Posted by Eric Berger at 6:49 AM
Rain showers over the last week have been completely hit or miss, with some areas such as Pearland or Baytown receiving 1.5 to 3 inches of rainfall, and many other areas including The Woodlands and West University Place getting none. As a result, some readers may think the last seven days have been quite wet, while others have watched the storm clouds form, only to hear distant thunder but see no measurable rain. What I’m confident of now is that virtually no one will see rain for the next week as high pressure settles in.
Seven-day rainfall totals through Wednesday a.m. (HCOEM)
Today will still see a slight chance—maybe 10 percent?—of isolated showers along the sea breeze before high pressure truly clamps down on our weather. Highs likely will be otherwise in the mid- to upper-90s with mostly sunny skies and light southerly winds at 5 to 10 mph.
Thursday through Tuesday
There simply isn’t much to say about Texas weather in the summer, beneath high pressure. We will see highs in the upper-90s to 100 degrees. Skies will be sunny. Overnight lows will be in the upper 70s to low 80s. They say it’s not the heat, it’s the humidity? Well, my friends, in Houston we’re blessed with both.
Later next week
Forecast models indicate the pattern will finally break by the middle or end of next week, as high pressure weakens and perhaps a more northeasterly flow sets up across the region. This should bring high temperatures back down a bit, and nudge rain chances up somewhat. After a week in the fryer, we’ll be ready for any modicum of relief.

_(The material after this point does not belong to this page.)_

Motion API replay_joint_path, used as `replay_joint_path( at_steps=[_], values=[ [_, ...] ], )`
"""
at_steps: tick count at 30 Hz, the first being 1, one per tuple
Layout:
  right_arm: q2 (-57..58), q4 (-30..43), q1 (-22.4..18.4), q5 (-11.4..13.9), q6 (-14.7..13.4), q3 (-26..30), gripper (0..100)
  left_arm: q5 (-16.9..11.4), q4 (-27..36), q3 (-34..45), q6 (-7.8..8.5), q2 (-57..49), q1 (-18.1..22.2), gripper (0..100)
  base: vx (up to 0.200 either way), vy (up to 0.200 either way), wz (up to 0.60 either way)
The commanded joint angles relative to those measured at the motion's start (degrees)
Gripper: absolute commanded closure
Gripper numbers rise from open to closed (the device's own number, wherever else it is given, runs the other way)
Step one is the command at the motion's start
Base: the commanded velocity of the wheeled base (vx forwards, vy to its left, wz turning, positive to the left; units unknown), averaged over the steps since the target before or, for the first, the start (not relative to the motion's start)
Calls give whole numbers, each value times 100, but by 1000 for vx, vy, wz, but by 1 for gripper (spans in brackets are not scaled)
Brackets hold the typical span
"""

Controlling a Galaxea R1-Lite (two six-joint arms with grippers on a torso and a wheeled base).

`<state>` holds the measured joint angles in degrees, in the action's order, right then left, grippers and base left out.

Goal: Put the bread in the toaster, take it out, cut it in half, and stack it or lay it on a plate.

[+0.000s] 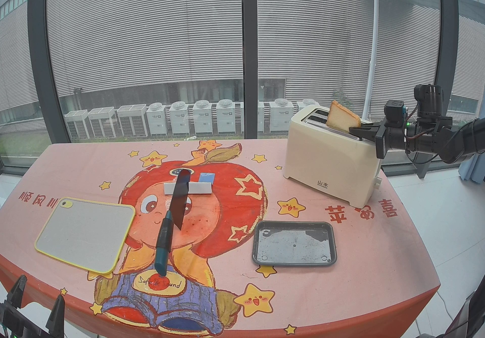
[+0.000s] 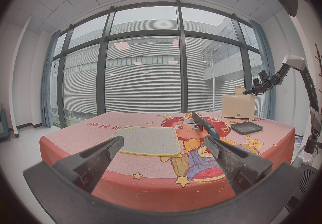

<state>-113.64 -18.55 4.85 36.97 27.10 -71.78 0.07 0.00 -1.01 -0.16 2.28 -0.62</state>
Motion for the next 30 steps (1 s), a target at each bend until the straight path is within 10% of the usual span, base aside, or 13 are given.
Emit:
replay_joint_path(
  at_steps=[1, 8, 9, 30],
  values=[
    [17, 1, -2, 3, 6, -3, 100, 1, 0, 101, -2, 9, 1, 0, 0, 0, 0],
    [26, 1, -11, 3, 6, 6, 100, 1, 0, 101, -2, 9, 1, 0, 0, 0, 0],
    [26, 1, -11, 3, 6, 6, 0, 1, 0, 101, -2, 9, 1, 0, 0, 0, 0],
    [53, -17, 16, 12, -12, 32, 0, 1, 0, 101, -2, 9, 1, 0, 0, 0, 0]
  ],
)
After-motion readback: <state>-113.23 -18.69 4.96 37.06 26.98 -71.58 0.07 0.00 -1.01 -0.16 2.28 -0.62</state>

Posted by Eric Berger at 6:52 AM
A broad dome of high pressure will still build across the Houston region later this week, but we should have another chance of showers today before the heat really sets in. This weekend, in particular, looks hot.
High-resolution models are showing 20 to 30 percent rain chances today, especially later this afternoon along the sea breeze. These showers will definitely be hit or miss, with most of us likely on the “miss” side. The HRRR model forecast below shows what the radar might look like at around 4 or 5pm this afternoon. High temperaturess will push into the mid- or upper-90s with partly sunny skies.
HRRR model radar forecast for 5pm CT on Tuesday. (Weather Bell)
Still have a very slight chance of rain, perhaps 10 percent, as high pressure builds over the region. Highs will be in the mid- to upper 90s with light southerly winds.
Thursday through Monday
Honestly, there’s not much to say about the weather forecast, so why waste words? It’s going to be awfully hot. Temperatures will reach the upper 90s to 100 degrees for Houston, with mostly sunny skies and light winds. Overnight lows will be sultry, only dropping to 80, or briefly into the upper 70s, for inland parts of Houston. As ever, August is a rough month for the region.